The Windows Server 2016 Virtual Machine inside Synology Virtual Machine Manager is running on a two drive SSD volume. Configured with virtual 8 GB memory, 4 CPU(s), 2 Reserved CPU Threads and 40 GB virtual disk.
I have been testing all day and the 20 computers on the local network connected to this new Windows Server 2016 VM. The Host CPU percentage in Synology Virtual Machine Manager reaches a maximum of 16% but at idle stays at only 3%.
So far so good, so my question for you is the following: In your Q&A Section you state “However, if you already have a licensed Windows Server, I would not switch your Domain to a Synology NAS”. This is my situation, so do you recommend to join my Synology Directory Server to my existing Windows domain so the Synology acts as a secondary domain controller instead? I need to transfer some folders and files shares off the old Windows 2008 Server and I think making the Synology act as a secondary domain controller will help me.
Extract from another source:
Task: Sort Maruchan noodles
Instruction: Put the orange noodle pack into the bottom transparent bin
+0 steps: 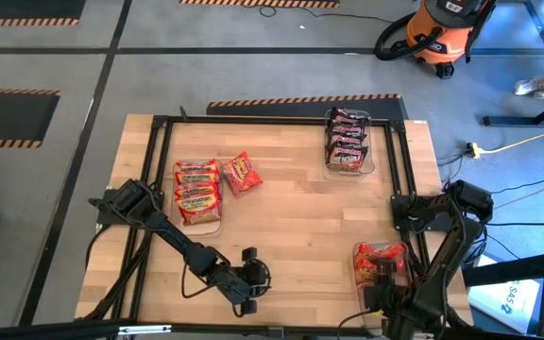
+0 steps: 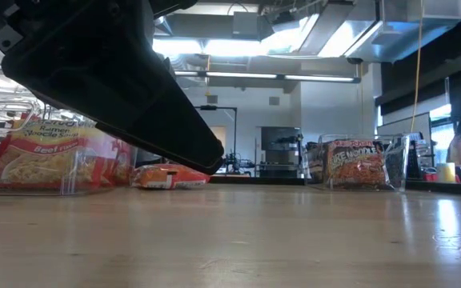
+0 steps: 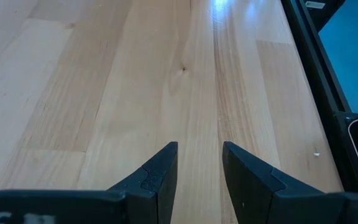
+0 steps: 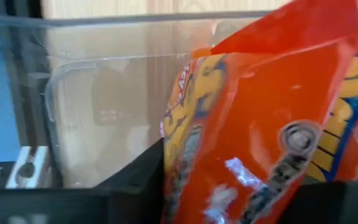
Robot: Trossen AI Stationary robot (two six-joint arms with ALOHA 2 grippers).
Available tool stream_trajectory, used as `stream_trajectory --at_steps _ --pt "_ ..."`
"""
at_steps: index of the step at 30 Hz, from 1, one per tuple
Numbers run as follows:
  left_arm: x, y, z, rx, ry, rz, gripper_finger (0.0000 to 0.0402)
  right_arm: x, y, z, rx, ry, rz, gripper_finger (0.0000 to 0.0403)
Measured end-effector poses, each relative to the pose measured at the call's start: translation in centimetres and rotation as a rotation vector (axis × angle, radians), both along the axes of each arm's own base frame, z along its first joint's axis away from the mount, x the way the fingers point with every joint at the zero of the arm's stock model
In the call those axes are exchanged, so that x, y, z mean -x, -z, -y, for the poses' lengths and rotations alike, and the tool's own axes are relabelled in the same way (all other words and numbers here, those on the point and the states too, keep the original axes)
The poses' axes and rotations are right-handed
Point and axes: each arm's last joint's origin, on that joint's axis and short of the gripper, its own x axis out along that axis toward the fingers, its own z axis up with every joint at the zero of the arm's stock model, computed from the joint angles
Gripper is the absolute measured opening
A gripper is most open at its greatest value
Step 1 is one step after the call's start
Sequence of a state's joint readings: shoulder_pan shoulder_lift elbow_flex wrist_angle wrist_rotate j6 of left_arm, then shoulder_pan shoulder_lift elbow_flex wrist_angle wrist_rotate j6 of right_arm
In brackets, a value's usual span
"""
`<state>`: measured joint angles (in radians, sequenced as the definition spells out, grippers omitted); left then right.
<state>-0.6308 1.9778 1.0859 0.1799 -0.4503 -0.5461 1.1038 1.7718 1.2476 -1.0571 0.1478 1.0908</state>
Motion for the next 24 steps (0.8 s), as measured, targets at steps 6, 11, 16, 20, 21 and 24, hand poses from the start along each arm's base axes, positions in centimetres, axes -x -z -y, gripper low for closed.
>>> stream_trajectory --at_steps 6,11,16,20,21,24 --pt "0.0 0.0 0.0 0.000 0.000 0.000 0.0121 -0.2 -0.7 0.4 0.007 0.016 -0.088 0.0210" --pt "0.0 0.0 0.0 0.000 0.000 0.000 0.0121 -0.4 -2.7 0.7 0.056 0.020 -0.119 0.0228" --pt "0.0 0.0 0.0 0.000 0.000 0.000 0.0121 -0.4 -4.6 0.7 0.097 0.013 -0.110 0.0223" --pt "0.0 0.0 0.0 0.000 0.000 -0.001 0.0121 -0.5 -6.0 0.6 0.089 0.014 -0.108 0.0218" --pt "0.0 0.0 0.0 -0.001 -0.001 0.000 0.0121 -0.6 -6.6 0.6 0.080 0.022 -0.108 0.0217" --pt "-0.1 0.0 -0.2 0.000 -0.006 0.000 0.0121 -1.4 -8.6 0.8 0.056 0.074 -0.101 0.0211"
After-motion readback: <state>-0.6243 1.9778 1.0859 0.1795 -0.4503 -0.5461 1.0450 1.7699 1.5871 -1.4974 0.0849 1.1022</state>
Thanks in advance for your help
Hello Enrique – Thanks for your comment and your question. I understand that you virtualize your Windows Domain Controller as a guest on the Synology NAS. Synology will not act as a secondary domain controller if you just join the Synology server to your existing domain on the virtualized Windows Server. You need to install the package Directory Server, and then you can use Synology as a secondary domain controller. However, having two domain controllers on the same Synology (hardware) is not something I recommend. If Synology crashes, the domain will be down. Instead, use a second Synology NAS and install the Directory Server. Then you have redundancy. I hope this helps.